*WHAT IS BEING ASKED*.
Down to the last character, write out the records below.

*Data extracted from a collection*.
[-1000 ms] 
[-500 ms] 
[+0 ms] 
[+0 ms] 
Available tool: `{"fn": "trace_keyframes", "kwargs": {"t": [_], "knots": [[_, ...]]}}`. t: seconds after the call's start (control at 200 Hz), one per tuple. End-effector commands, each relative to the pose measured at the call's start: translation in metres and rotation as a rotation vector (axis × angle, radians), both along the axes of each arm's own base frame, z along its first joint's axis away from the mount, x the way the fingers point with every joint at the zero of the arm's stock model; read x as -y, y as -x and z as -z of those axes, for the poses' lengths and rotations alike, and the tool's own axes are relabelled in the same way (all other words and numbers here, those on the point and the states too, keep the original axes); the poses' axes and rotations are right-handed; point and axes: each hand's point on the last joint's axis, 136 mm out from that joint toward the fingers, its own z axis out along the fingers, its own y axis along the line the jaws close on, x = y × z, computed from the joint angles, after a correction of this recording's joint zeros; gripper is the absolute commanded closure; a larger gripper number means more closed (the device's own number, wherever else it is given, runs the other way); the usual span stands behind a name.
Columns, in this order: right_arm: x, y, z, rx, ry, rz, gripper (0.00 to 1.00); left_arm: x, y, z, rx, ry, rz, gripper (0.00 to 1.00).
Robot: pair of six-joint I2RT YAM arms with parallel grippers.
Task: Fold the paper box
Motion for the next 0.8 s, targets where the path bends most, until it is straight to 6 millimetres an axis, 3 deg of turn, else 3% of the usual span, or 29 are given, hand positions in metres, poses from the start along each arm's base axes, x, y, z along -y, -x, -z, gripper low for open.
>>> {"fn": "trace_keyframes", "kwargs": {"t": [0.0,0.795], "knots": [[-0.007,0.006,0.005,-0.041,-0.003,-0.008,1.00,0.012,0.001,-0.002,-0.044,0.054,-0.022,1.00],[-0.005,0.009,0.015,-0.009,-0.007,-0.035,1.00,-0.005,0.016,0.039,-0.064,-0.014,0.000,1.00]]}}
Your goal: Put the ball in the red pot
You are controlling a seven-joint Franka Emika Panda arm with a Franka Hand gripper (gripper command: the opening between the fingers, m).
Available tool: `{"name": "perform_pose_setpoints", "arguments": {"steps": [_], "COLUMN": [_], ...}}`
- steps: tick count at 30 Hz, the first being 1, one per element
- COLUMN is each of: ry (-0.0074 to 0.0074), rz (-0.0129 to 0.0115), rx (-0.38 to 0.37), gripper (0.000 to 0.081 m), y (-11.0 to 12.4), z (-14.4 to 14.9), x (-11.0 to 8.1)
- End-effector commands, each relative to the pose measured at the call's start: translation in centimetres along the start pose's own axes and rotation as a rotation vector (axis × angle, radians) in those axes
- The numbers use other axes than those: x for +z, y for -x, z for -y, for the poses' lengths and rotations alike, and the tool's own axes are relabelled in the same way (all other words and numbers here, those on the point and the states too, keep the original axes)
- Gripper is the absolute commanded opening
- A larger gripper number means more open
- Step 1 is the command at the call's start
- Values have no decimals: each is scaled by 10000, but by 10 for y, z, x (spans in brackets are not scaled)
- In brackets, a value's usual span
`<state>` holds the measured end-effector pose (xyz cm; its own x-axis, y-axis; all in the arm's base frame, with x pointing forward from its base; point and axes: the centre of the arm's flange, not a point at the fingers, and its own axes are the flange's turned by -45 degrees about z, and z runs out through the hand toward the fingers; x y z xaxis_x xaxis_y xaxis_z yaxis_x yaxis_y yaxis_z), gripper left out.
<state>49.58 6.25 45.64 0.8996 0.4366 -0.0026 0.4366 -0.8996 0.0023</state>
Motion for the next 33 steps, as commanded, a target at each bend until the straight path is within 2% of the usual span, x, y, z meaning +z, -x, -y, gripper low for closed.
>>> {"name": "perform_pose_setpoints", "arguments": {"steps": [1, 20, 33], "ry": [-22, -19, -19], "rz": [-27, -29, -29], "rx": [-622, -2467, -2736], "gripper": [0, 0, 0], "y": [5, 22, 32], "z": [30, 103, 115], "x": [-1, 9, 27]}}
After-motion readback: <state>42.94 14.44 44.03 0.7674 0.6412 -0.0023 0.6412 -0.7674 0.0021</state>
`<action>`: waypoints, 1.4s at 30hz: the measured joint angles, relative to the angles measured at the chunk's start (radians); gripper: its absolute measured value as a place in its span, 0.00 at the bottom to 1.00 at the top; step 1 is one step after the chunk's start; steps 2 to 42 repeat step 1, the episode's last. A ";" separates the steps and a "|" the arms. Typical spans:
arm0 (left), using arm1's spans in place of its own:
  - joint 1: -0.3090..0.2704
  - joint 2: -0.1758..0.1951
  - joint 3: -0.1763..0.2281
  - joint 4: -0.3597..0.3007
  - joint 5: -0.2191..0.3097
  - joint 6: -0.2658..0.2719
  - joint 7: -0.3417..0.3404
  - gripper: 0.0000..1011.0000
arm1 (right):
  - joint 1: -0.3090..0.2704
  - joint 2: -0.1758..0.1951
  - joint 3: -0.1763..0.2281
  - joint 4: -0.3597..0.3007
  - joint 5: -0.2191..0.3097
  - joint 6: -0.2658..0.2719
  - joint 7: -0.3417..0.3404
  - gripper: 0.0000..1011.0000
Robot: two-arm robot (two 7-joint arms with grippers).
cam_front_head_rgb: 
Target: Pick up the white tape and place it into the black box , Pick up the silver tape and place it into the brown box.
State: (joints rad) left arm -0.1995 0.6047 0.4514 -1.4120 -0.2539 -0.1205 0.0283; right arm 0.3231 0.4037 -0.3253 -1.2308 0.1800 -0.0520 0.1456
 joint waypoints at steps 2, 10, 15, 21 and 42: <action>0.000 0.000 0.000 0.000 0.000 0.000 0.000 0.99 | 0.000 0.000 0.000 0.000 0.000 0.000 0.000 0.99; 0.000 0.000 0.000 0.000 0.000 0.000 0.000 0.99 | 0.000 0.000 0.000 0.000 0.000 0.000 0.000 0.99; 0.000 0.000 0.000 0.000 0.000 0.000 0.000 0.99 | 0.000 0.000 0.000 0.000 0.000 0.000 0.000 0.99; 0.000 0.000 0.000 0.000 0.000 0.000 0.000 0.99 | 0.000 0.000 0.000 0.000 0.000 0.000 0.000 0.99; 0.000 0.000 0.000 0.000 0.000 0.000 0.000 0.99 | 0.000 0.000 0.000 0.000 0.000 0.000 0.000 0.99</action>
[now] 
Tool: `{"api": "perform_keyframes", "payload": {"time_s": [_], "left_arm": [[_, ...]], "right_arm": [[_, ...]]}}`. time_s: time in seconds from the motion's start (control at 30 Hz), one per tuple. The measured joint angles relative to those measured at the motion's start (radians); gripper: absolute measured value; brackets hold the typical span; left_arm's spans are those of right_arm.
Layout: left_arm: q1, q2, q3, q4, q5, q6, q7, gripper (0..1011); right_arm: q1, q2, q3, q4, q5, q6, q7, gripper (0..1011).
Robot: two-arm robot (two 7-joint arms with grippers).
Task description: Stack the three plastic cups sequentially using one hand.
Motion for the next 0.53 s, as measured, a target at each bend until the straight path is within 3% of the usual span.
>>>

*RESPONSE TO THIS EXERCISE*.
[-1000 ms] 
[-500 ms] 
[+0 ms] 
[+0 ms] 
Available tool: `{"fn": "trace_keyframes", "kwargs": {"t": [_], "knots": [[_, ...]]}}`. t: seconds after the call's start (control at 200 Hz), one per tuple. End-effector commands, each relative to the pose measured at the call's start: translation in metres and rotation as a rotation vector (axis × angle, radians), both along the axes of each arm's own base frame, z along its first joint's axis away from the mount, x the way the fingers point with every joint at the zero of the arm's stock model; read x as -y, y as -x and z as -z of those axes, for the poses' lengths and rotations alike, and the tool's own axes are relabelled in the same way (all other words and numbers here, those on the point and the states too, keep the original axes); the poses' axes and rotations are right-handed; point and axes: each hand's point on the last joint's axis, 136 mm out from that joint toward the fingers, its own z axis out along the fingers, its own y axis along the line the jaws close on, x = y × z, computed from the joint angles, after a correction of this recording's joint zeros; gripper is the absolute commanded closure; a larger gripper number means more closed (the device's own number, wherever else it is given, runs the other way); the usual span stands behind a name.
Columns, in this order: right_arm: x, y, z, rx, ry, rz, gripper (0.00 to 1.00); left_arm: x, y, z, rx, ry, rz, gripper (0.00 to 1.00).
Robot: pair of six-joint I2RT YAM arms with parallel grippers.
Task: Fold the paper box
Motion for the next 0.8 s, targets where the path bends most, until it is straight to 6 millimetres an axis, 3 deg of turn, else 3% of the usual span, or 29 are given, hand positions in metres, poses from the start along each arm's base axes, x, y, z along -y, -x, -z, gripper low for open.
>>> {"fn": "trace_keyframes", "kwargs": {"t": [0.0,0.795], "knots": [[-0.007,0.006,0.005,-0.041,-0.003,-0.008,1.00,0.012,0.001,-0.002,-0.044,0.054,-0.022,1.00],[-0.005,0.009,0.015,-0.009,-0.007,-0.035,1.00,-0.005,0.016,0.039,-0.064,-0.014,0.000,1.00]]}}
Your goal: Put the ball in the red pot
You are controlling a seven-joint Franka Emika Panda arm with a Franka Hand gripper (gripper command: the opening between the fingers, m).
Available tool: `{"name": "perform_pose_setpoints", "arguments": {"steps": [_], "COLUMN": [_], ...}}`
- steps: tick count at 30 Hz, the first being 1, one per element
- COLUMN is each of: ry (-0.0074 to 0.0074), rz (-0.0129 to 0.0115), rx (-0.38 to 0.37), gripper (0.000 to 0.081 m), y (-11.0 to 12.4), z (-14.4 to 14.9), x (-11.0 to 8.1)
- End-effector commands, each relative to the pose measured at the call's start: translation in centimetres along the start pose's own axes and rotation as a rotation vector (axis × angle, radians) in those axes
- The numbers use other axes than those: x for +z, y for -x, z for -y, for the poses' lengths and rotations alike, and the tool's own axes are relabelled in the same way (all other words and numbers here, those on the point and the states too, keep the original axes)
- Gripper is the absolute commanded opening
- A larger gripper number means more open
- Step 1 is the command at the call's start
- Values have no decimals: each is scaled by 10000, but by 10 for y, z, x (spans in brackets are not scaled)
- In brackets, a value's usual span
`<state>` holds the measured end-effector pose (xyz cm; its own x-axis, y-axis; all in the arm's base frame, with x pointing forward from its base; point and axes: the centre of the arm's flange, not a point at the fingers, and its own axes are the flange's turned by -45 degrees about z, and z runs out through the hand toward the fingers; x y z xaxis_x xaxis_y xaxis_z yaxis_x yaxis_y yaxis_z), gripper left out.
<state>49.58 6.25 45.64 0.8996 0.4366 -0.0026 0.4366 -0.8996 0.0023</state>
Motion for the next 33 steps, as commanded, a target at each bend until the straight path is within 2% of the usual span, x, y, z meaning +z, -x, -y, gripper low for closed.
>>> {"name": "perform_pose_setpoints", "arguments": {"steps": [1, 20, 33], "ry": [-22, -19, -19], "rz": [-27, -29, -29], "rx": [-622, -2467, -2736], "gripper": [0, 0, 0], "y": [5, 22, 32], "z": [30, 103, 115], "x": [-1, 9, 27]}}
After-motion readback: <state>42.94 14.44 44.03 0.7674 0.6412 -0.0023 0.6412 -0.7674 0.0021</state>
`<action>`: waypoints, 1.4s at 30hz: the measured joint angles, relative to the angles measured at the chunk's start (radians); gripper: its absolute measured value as a place in its span, 0.00 at the bottom to 1.00 at the top; step 1 is one step after the chunk's start; steps 2 to 42 repeat step 1, the episode's last. A ";" separates the steps and a "|" the arms. Typical spans:
arm0 (left), using arm1's spans in place of its own:
  - joint 1: -0.3090..0.2704
  - joint 2: -0.1758..0.1951
  - joint 3: -0.1763..0.2281
  - joint 4: -0.3597..0.3007
  - joint 5: -0.2191..0.3097
  - joint 6: -0.2658..0.2719
  - joint 7: -0.3417..0.3404
  - gripper: 0.0000..1011.0000
arm1 (right):
  - joint 1: -0.3090..0.2704
  - joint 2: -0.1758..0.1951
  - joint 3: -0.1763..0.2281
  - joint 4: -0.3597..0.3007
  - joint 5: -0.2191..0.3097
  - joint 6: -0.2658..0.2719
  - joint 7: -0.3417..0.3404
  - gripper: 0.0000..1011.0000
Robot: two-arm robot (two 7-joint arms with grippers).
cam_front_head_rgb: 
Target: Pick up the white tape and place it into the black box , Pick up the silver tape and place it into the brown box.
State: (joints rad) left arm -0.1995 0.6047 0.4514 -1.4120 -0.2539 -0.1205 0.0283; right arm 0.3231 0.4037 -0.3253 -1.2308 0.1800 -0.0520 0.1456
 joint waypoints at steps 2, 10, 15, 21 and 42: <action>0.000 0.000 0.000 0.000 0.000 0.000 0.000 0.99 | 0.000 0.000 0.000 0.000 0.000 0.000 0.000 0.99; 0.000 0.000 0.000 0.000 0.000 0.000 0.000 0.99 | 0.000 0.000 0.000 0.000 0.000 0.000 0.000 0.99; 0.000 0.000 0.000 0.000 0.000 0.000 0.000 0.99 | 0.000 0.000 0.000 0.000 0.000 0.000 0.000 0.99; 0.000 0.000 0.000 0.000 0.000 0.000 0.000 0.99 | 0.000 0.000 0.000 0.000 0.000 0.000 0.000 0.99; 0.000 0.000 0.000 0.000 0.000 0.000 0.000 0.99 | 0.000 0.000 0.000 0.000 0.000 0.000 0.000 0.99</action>
[now] 
Tool: `{"api": "perform_keyframes", "payload": {"time_s": [_], "left_arm": [[_, ...]], "right_arm": [[_, ...]]}}`. time_s: time in seconds from the motion's start (control at 30 Hz), one per tuple. The measured joint angles relative to those measured at the motion's start (radians); gripper: absolute measured value; brackets hold the typical span; left_arm's spans are those of right_arm.
Layout: left_arm: q1, q2, q3, q4, q5, q6, q7, gripper (0..1011); right_arm: q1, q2, q3, q4, q5, q6, q7, gripper (0..1011).
Robot: two-arm robot (two 7-joint arms with grippers).
Task description: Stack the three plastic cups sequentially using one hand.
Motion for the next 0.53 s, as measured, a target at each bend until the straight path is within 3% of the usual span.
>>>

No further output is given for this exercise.